Sør-Trøndelag University College, Mauritz Hansens gt 2, 7004, Trondheim, Norway.
BMC Public Health. 2012 Apr 3;12:266. doi: 10.1186/1471-2458-12-266.
There has been an overall decrease in incident ischaemic heart disease (IHD), but the reduction in IHD risk factors has been greater among those with higher social position. Increased social inequalities in IHD mortality in Scandinavian countries is often referred to as the Scandinavian "public health puzzle". The objective of this study was to examine trends in absolute and relative educational inequalities in four modifiable ischaemic heart disease risk factors (smoking, diabetes, hypertension and high total cholesterol) over the last three decades among Norwegian middle-aged women and men.
Population-based, cross-sectional data from The Nord-Trøndelag Health Study (HUNT): HUNT 1 (1984-1986), HUNT 2 (1995-1997) and HUNT 3 (2006-2008), women and men 40-59 years old. Educational inequalities were assessed using the Slope Index of Inequality (SII) and The Relative Index of Inequality (RII).
Smoking prevalence increased for all education groups among women and decreased in men. Relative and absolute educational inequalities in smoking widened in both genders, with significantly higher absolute inequalities among women than men in the two last surveys. Diabetes prevalence increased in all groups. Relative inequalities in diabetes were stable, while absolute inequalities increased both among women (p = 0.05) and among men (p = 0.01). Hypertension prevalence decreased in all groups. Relative inequalities in hypertension widened over time in both genders. However, absolute inequalities in hypertension decreased among women (p = 0.05) and were stable among men (p = 0.33). For high total cholesterol relative and absolute inequalities remained stable in both genders.
Widening absolute educational inequalities in smoking and diabetes over the last three decades gives rise to concern. The mechanisms behind these results are less clear, and future studies are needed to assess if educational inequalities in secondary prevention of IHD are larger compared to educational inequalities in primary prevention of IHD. Continued monitoring of IHD risk factors at the population level is therefore warranted. The results emphasise the need for public health efforts to prevent future burdens of life-style-related diseases and to avoid further widening in socioeconomic inequalities in IHD mortality in Norway, especially among women.
尽管缺血性心脏病(IHD)的发病率总体呈下降趋势,但社会地位较高人群的 IHD 风险因素下降幅度更大。在斯堪的纳维亚国家,IHD 死亡率的社会不平等程度增加,通常被称为斯堪的纳维亚“公共卫生难题”。本研究旨在检查过去三十年中,挪威中年女性和男性中四个可改变的缺血性心脏病风险因素(吸烟、糖尿病、高血压和高总胆固醇)的绝对和相对教育不平等趋势。

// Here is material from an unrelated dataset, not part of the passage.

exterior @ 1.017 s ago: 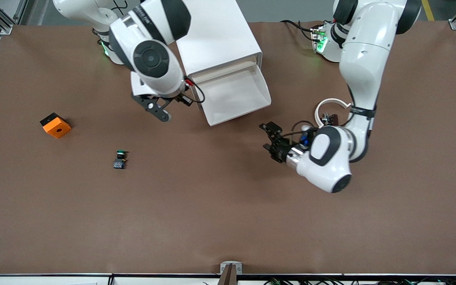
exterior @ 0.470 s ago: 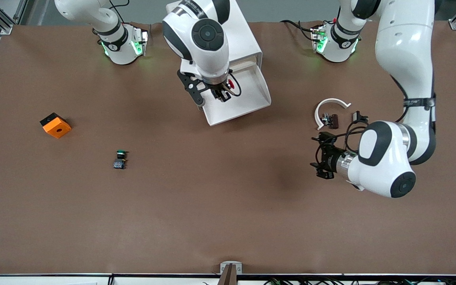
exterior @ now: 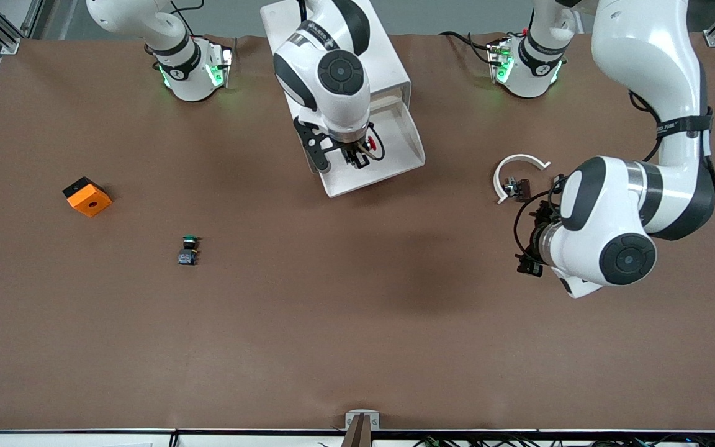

基于人群的横断面数据来自北特伦德拉格健康研究(HUNT):HUNT1(1984-1986 年)、HUNT2(1995-1997 年)和 HUNT3(2006-2008 年),年龄在 40-59 岁的女性和男性。使用不平等斜率指数(SII)和相对不平等指数(RII)评估教育不平等。
吸烟流行率在所有教育群体中均增加,而在男性中则下降。无论性别如何,吸烟的相对和绝对教育不平等都在扩大,在最后两次调查中,女性的绝对不平等明显高于男性。糖尿病患病率在所有群体中均增加。糖尿病的相对不平等保持稳定,而绝对不平等在女性(p=0.05)和男性(p=0.01)中均增加。高血压患病率在所有群体中均下降。两性的高血压相对不平等随时间而扩大。然而,女性的高血压绝对不平等减少(p=0.05),男性则保持稳定(p=0.33)。高总胆固醇的相对和绝对不平等在两性中均保持稳定。
过去三十年中,吸烟和糖尿病的绝对教育不平等程度扩大令人担忧。这些结果背后的机制尚不清楚,需要进一步研究以评估 IHD 二级预防的教育不平等是否大于 IHD 一级预防的教育不平等。因此,需要在人群水平上继续监测 IHD 风险因素。这些结果强调需要开展公共卫生工作,以预防未来与生活方式相关疾病的负担,并避免挪威 IHD 死亡率在社会经济不平等方面进一步扩大,尤其是在女性中。